Buy Sansera Engineering Ltd For the Target Rs. 1,430 By the Axis Securites

Recommendation Rationale
Robust Order Book: Sansera has a strong order book, with annual peak revenues of Rs 2,201 Cr, 55% of which come from the Non-Auto, Auto Tech Agnostic, and EV segments. Its non-automotive business is experiencing strong growth, with a total order book of Rs 600 Cr spread across semiconductors, EMS, aerospace, and defence. The company expects to execute 50% of its non-automotive order book by FY26, driven by increased activity in semiconductor and defence projects.

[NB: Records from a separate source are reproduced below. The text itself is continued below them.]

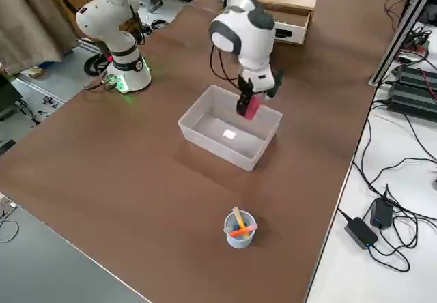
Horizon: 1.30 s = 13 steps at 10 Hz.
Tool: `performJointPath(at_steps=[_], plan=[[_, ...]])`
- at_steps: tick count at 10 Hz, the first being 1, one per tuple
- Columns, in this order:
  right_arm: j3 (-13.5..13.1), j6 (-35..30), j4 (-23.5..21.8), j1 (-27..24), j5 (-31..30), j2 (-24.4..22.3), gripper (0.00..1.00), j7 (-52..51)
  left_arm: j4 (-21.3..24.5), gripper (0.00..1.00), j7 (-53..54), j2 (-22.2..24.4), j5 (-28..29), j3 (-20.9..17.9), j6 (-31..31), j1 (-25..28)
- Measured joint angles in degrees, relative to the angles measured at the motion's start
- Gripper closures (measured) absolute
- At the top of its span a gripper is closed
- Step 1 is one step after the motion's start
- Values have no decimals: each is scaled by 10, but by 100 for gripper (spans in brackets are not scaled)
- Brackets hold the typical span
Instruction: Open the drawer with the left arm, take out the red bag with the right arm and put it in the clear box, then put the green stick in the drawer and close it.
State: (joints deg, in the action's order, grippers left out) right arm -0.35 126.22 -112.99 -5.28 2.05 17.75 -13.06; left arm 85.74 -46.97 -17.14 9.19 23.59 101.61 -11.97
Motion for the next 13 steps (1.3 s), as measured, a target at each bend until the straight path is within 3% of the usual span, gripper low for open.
performJointPath(at_steps=[2, 4, 5, 7, 9, 11, 13], plan=[[0, 61, -45, -18, 0, 0, 36, -13, 35, 0, 99, 60, -45, -11, 0, 62], [2, 71, -52, -19, 0, -1, 8, -13, 72, 0, 179, 114, -83, -70, 0, 70], [5, 71, -51, -19, 0, -4, 0, -14, 90, 0, 216, 137, -102, -105, 0, 71], [14, 49, -32, -13, 0, -17, 0, -13, 114, 0, 284, 168, -113, -160, 0, 73], [19, -29, 30, 25, 2, -29, 0, 54, 127, 0, 350, 186, -114, -203, -1, 73], [22, -104, 95, 91, 3, -35, 0, 208, 132, 2, 405, 196, -114, -227, -16, 75], [24, -130, 126, 173, 4, -35, 0, 390, 135, 0, 432, 198, -114, -234, -19, 86]])
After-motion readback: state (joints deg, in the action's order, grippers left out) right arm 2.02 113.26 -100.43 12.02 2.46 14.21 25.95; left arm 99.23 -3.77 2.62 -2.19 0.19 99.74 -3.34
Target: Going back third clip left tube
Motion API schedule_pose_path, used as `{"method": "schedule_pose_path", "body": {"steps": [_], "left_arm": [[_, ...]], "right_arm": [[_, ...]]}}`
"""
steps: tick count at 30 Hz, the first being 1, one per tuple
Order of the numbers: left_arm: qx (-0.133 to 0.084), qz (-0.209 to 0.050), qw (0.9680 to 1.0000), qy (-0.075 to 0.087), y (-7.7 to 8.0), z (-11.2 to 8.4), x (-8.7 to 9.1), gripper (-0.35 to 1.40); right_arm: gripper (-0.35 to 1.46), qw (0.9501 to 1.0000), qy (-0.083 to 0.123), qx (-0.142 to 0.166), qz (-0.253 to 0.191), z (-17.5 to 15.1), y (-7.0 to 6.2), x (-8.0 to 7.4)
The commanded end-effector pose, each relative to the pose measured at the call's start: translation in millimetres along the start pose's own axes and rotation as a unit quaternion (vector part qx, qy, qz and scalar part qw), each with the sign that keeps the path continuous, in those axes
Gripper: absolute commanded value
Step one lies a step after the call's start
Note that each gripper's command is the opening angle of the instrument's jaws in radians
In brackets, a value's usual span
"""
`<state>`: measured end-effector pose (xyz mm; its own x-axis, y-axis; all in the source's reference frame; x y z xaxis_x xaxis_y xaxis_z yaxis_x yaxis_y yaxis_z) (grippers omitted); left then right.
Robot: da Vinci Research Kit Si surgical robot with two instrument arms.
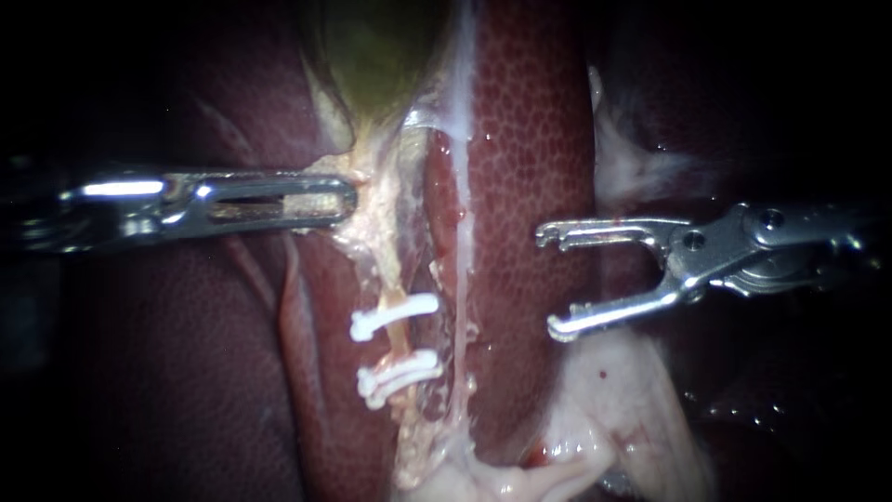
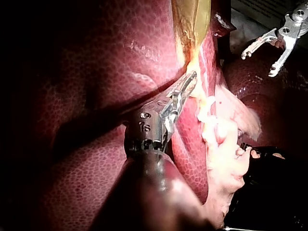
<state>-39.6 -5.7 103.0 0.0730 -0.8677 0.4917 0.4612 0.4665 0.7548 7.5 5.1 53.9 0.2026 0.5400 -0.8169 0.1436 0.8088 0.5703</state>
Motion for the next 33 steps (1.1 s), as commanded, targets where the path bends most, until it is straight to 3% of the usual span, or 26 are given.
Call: {"method": "schedule_pose_path", "body": {"steps": [1,16,33], "left_arm": [[0.000,0.001,1.0000,0.003,-0.1,0.3,0.2,-0.35],[0.003,-0.002,1.0000,0.004,-0.3,1.3,0.4,-0.35],[0.004,-0.001,1.0000,0.004,-0.3,1.0,0.5,-0.35]], "right_arm": [[0.60,1.0000,0.000,0.000,0.000,0.0,0.0,0.0],[0.60,1.0000,0.001,0.000,0.000,0.2,-0.2,0.2],[0.60,1.0000,0.001,0.000,0.000,0.4,-0.3,0.3]]}}
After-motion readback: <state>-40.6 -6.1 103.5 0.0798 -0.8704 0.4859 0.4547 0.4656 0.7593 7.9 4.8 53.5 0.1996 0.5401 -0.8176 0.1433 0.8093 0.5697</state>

Strong Financials to Support Growth: In Q3FY25, Sansera raised Rs 1,200 Cr through a QIP to support its strong order book and expansion plans. Of this, Rs 700 Cr was used to retire debt, reducing gross debt to Rs 350 Cr as of December 2024. The company allocated Rs 200 Cr for capex, Rs 100 Cr for land acquisition, and Rs 100 Cr for advanced manufacturing equipment. The remaining Rs 300 Cr includes Rs 25 Cr for QIP-related expenses and the allocation of Rs 275 Cr will be finalised in the coming weeks, focusing on growth capex and other developmental costs.
EBITDA Margins: We expect the company to deliver margins of 17-18% in FY25/26/27E, with projected EBITDA/PAT growth of approximately 15%/22% CAGR over FY24-27E. This growth is expected to be driven by a shift in the sales mix towards non-Auto ICE components, higher capacity utilisation, expansion in the export business, volume growth, and a recovery in Swedish operations.
Sector Outlook: Positive
Company Outlook & Guidance: The company is driving manufacturing growth and strengthening its position as a key exporter, creating more opportunities within the autocomponent sector. It has visible growth in xEV, Tech Agnostic, and Non-Auto products, supported by a strong order book and an increasing contribution to overall sales.
Current Valuation: 25x PE FY27EPS (unchanged).
Current TP: Rs 1,430/share (earlier Rs 1,780/share)
Recommendation: We maintain our BUY rating on the stock.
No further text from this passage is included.